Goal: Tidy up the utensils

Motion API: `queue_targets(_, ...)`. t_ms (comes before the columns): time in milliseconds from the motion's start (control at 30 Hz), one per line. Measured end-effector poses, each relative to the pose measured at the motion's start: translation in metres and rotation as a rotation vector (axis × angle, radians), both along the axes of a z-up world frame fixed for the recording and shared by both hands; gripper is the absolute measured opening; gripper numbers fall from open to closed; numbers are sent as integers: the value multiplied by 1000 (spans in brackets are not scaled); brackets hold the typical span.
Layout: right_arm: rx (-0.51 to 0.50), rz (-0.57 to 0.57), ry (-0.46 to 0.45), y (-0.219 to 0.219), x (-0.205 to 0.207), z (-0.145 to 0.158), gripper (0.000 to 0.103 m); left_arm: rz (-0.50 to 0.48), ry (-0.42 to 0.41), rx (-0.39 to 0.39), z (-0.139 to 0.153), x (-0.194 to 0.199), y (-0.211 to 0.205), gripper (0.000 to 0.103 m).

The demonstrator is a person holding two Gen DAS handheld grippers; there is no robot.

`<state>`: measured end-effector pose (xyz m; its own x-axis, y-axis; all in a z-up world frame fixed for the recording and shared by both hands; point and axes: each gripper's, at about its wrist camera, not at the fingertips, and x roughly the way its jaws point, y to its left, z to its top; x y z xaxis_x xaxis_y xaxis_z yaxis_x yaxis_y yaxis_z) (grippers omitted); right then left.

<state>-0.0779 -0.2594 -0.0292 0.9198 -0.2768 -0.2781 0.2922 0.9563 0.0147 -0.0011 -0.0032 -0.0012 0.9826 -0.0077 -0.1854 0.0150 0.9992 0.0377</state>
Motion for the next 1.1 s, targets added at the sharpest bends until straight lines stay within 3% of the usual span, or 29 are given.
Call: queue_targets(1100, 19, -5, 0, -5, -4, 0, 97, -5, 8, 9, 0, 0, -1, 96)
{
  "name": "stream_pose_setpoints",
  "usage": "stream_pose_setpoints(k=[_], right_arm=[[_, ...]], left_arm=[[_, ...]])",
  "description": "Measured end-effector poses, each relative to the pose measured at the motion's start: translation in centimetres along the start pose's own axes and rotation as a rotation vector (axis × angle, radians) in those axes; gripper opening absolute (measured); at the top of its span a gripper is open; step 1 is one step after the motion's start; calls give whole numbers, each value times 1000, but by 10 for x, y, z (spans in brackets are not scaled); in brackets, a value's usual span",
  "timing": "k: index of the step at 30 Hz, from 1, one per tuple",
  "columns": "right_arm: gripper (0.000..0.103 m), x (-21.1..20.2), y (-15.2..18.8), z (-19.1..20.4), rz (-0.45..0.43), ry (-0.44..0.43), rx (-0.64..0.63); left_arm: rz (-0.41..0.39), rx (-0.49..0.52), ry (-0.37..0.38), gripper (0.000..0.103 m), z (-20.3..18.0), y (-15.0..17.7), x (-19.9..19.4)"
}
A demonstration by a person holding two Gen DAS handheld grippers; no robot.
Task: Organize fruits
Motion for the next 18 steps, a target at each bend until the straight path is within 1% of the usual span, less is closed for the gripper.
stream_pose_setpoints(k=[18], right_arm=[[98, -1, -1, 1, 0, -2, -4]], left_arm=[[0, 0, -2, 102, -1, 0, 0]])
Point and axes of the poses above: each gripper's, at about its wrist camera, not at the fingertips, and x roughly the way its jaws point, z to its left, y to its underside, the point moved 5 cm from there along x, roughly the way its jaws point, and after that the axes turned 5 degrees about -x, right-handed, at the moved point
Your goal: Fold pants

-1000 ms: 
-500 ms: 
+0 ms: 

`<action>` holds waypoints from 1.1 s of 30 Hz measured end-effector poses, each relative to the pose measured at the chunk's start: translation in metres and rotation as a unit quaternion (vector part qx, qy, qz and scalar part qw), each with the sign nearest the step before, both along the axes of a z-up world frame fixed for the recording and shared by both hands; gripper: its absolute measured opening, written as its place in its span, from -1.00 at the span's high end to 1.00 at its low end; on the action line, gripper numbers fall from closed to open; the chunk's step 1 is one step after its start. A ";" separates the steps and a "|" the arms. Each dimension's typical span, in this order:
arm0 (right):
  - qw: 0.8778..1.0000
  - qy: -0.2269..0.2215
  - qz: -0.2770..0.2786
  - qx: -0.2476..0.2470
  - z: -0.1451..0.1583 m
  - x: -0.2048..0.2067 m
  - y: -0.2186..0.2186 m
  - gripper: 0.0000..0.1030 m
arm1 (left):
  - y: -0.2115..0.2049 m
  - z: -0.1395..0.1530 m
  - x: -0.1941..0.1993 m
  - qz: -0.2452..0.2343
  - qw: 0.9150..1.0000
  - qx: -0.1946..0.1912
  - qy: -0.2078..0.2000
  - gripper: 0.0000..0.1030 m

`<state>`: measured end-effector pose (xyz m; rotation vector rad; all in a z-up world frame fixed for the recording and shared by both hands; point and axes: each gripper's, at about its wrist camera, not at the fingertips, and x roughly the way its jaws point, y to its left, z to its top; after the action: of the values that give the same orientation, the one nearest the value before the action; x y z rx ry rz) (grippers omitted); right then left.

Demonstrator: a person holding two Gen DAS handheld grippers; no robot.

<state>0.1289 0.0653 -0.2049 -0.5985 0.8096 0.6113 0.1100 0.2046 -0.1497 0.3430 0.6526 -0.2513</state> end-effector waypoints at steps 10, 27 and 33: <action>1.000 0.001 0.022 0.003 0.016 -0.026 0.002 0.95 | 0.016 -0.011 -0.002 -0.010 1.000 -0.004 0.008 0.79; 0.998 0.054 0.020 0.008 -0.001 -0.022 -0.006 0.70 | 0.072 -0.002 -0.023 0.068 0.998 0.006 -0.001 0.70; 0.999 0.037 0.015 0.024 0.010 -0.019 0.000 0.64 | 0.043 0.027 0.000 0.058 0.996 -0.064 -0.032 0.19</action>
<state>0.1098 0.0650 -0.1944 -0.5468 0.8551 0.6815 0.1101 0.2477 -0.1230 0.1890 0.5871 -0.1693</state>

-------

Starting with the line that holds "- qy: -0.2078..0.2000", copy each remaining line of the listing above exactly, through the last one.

  - qy: -0.2078..0.2000
  - gripper: 0.0000..0.1030 m

`<state>`: measured end-effector pose (xyz m; rotation vector rad; all in a z-up world frame fixed for the recording and shared by both hands; point and axes: each gripper's, at about its wrist camera, not at the fingertips, and x roughly the way its jaws point, y to its left, z to its top; after the action: of the values that give the same orientation, the one nearest the value before the action; x y z rx ry rz) (grippers omitted); right then left.

Demonstrator: a person holding two Gen DAS handheld grippers; no robot.

<state>0.1289 0.0653 -0.2049 -0.5985 0.8096 0.6113 0.1100 0.2046 -0.1497 0.3430 0.6526 -0.2513</state> end-effector waypoints at steps 10, 27 and 33: <action>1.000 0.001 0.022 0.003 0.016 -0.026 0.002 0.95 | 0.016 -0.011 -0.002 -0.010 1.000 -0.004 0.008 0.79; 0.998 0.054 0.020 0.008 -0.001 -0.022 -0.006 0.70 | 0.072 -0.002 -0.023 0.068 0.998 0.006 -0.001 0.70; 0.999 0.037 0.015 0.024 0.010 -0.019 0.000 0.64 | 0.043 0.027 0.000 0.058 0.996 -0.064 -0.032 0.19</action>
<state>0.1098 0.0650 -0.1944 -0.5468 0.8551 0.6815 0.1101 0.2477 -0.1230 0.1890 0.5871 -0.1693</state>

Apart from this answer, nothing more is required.